Goal of the exercise: Whichever lines include the word "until", copy them as they appear in the data.

Data supplied:
--
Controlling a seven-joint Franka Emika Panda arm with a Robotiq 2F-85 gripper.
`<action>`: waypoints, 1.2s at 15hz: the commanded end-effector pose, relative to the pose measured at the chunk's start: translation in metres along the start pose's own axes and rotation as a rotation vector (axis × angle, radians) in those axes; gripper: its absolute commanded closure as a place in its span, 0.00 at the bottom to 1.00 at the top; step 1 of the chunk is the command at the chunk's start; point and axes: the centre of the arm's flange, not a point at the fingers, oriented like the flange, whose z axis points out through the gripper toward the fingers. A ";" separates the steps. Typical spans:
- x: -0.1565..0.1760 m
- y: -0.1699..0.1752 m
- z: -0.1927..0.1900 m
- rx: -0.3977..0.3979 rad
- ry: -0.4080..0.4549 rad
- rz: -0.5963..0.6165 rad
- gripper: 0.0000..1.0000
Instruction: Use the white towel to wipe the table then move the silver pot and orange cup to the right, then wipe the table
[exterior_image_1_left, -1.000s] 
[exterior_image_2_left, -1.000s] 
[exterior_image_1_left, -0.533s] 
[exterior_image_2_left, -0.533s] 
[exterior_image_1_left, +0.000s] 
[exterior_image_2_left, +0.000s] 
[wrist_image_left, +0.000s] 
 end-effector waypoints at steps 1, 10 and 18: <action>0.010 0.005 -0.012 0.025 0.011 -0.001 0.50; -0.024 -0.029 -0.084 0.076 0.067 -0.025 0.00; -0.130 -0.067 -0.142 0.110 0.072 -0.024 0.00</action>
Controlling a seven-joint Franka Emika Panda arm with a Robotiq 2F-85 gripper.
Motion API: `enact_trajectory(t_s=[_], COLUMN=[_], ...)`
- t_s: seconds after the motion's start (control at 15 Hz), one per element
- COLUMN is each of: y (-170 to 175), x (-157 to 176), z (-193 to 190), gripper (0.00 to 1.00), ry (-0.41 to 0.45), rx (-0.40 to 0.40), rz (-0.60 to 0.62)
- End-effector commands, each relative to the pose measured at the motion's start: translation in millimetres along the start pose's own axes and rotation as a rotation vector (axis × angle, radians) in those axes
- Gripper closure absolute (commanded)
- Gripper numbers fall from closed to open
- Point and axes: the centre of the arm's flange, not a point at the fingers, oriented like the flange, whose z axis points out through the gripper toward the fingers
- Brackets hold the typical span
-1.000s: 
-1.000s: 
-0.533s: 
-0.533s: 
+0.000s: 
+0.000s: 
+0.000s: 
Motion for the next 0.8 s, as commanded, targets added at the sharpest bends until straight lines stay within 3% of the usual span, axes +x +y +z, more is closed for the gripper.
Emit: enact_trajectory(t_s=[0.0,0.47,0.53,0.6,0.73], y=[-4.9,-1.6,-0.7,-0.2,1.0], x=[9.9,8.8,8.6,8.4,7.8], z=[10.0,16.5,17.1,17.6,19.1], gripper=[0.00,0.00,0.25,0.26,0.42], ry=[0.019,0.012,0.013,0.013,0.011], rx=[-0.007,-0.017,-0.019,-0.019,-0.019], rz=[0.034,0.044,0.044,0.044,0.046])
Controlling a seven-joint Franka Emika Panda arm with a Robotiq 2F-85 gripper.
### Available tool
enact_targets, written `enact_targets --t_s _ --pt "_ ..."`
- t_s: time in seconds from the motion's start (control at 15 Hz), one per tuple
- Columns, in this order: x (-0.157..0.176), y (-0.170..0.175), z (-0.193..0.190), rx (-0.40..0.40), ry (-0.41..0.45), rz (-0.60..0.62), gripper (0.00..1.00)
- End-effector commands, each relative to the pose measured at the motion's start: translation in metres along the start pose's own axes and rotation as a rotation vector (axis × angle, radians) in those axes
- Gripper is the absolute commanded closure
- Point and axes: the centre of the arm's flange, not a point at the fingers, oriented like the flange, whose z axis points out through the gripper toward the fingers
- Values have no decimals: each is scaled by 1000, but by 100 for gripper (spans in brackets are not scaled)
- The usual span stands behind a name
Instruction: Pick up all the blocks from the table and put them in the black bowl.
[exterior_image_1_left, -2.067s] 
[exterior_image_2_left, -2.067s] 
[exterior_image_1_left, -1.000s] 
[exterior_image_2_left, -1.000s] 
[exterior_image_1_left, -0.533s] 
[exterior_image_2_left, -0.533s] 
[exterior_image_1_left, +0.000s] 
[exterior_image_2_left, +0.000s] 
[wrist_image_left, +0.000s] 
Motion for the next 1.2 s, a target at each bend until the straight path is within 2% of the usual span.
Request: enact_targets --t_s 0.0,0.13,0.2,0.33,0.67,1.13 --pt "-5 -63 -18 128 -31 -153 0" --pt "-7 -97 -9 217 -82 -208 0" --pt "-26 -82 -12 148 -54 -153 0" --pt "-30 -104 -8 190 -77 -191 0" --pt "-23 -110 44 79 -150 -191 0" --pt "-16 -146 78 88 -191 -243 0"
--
Problem solution:
Motion for the next 0.8 s, as commanded, targets added at the sharpest bends until straight lines stay within 3% of the usual span, axes +x +y +z, more is closed for the gripper.
Motion for the next 1.2 s, a target at each bend until the straight path is within 2% of the usual span.

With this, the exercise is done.